Posted by Chucky Adkins on April 7, 2004, at 9:31:35
In reply to Re: T makes me happy in session » Chucky Adkins, posted by fallsfall on April 7, 2004, at 8:12:54
I enjoyed your comments Falls, particularly those about me being so forthright. I pride myself on trying to be honest about me. I've got enough issues to deal with already. To not be honest with what's going on with me isn't fair. I'm sure not going to cheat myself. I suppose I've done enough of that already. By the way, I don't want to see a male therapist. I'm more comfortable with a female therapist, at least that's how I see it now. If it's going to be a problem than we can deal with that then. I hope you ladies remember that I am a Male and that my issues that deal with sexuality may be the same as yours but that my perspective may be different. It doesn't mean that I am a pervert but we males think about things in weird ways sometimes.

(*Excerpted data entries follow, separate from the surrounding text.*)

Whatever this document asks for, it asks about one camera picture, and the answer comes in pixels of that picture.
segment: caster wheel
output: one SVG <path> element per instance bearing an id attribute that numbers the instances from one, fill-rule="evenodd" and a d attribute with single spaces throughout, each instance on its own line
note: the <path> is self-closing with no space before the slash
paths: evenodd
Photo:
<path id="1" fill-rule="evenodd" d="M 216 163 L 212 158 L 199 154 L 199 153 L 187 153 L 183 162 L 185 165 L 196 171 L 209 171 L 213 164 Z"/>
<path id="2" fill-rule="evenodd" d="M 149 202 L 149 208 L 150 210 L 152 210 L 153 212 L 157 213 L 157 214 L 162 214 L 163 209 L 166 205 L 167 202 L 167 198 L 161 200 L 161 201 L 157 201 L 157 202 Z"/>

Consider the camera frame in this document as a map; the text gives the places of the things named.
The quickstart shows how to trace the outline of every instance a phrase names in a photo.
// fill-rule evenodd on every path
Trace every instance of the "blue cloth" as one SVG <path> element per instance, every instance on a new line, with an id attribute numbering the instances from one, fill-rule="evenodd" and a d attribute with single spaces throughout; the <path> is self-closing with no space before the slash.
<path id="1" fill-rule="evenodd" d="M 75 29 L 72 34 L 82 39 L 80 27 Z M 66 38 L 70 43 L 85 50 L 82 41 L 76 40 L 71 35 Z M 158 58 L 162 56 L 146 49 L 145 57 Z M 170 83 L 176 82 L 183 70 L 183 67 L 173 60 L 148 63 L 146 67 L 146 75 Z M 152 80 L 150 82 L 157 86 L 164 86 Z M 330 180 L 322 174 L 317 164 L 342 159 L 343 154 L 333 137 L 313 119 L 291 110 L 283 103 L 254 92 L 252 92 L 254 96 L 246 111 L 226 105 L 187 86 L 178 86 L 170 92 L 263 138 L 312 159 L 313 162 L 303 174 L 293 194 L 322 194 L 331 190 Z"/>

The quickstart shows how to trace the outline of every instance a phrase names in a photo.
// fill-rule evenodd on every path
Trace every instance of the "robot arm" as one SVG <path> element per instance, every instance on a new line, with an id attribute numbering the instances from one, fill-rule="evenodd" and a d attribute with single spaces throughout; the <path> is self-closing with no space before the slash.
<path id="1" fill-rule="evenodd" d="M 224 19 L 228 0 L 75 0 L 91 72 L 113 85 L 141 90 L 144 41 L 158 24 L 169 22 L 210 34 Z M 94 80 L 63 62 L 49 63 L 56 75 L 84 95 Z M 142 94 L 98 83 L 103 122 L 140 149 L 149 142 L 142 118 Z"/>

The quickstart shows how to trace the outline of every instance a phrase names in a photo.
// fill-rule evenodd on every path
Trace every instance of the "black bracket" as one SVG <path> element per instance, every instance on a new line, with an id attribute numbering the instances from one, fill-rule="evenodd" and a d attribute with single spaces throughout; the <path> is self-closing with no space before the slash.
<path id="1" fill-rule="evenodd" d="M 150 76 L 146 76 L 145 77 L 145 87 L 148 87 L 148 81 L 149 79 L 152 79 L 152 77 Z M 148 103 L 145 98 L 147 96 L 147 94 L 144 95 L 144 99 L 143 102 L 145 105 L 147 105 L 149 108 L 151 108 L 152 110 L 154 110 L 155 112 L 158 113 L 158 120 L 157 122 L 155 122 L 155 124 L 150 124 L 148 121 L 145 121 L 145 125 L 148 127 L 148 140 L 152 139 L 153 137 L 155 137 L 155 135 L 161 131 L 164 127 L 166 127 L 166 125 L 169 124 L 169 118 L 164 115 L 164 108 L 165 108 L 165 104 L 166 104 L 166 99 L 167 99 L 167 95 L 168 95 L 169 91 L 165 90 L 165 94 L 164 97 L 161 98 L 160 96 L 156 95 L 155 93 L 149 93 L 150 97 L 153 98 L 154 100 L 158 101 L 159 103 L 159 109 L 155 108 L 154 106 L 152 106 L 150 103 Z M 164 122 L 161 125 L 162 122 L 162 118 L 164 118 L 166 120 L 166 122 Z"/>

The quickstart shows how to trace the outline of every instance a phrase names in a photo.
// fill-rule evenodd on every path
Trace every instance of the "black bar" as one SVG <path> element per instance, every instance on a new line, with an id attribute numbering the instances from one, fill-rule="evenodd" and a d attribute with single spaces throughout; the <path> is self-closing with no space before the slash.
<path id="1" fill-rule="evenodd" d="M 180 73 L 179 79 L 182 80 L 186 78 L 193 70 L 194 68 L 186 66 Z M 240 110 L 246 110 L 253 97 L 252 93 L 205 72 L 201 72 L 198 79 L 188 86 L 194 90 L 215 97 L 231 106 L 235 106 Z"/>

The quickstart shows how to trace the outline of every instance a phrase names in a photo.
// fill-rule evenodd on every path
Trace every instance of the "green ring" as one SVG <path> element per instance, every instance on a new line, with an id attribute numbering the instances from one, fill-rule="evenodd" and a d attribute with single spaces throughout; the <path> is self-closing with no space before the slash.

I hope I can share how I feel without being sensored or feeling like I am not being considerate of others. I promise not to be crude but I need help too. Anyway, thanks for caring enough to share. I can't wait for session this evening at 5:00 I hope I don't chicken out. I've got two issues to discuss, my panic attacks and my arousal towards the feeling I get when my T shares that she cares or from watching her be concerned about me. I hope to face them head on just like I have laid them out here. That was just my practice run. Thanks for letting me practice on you. By for now.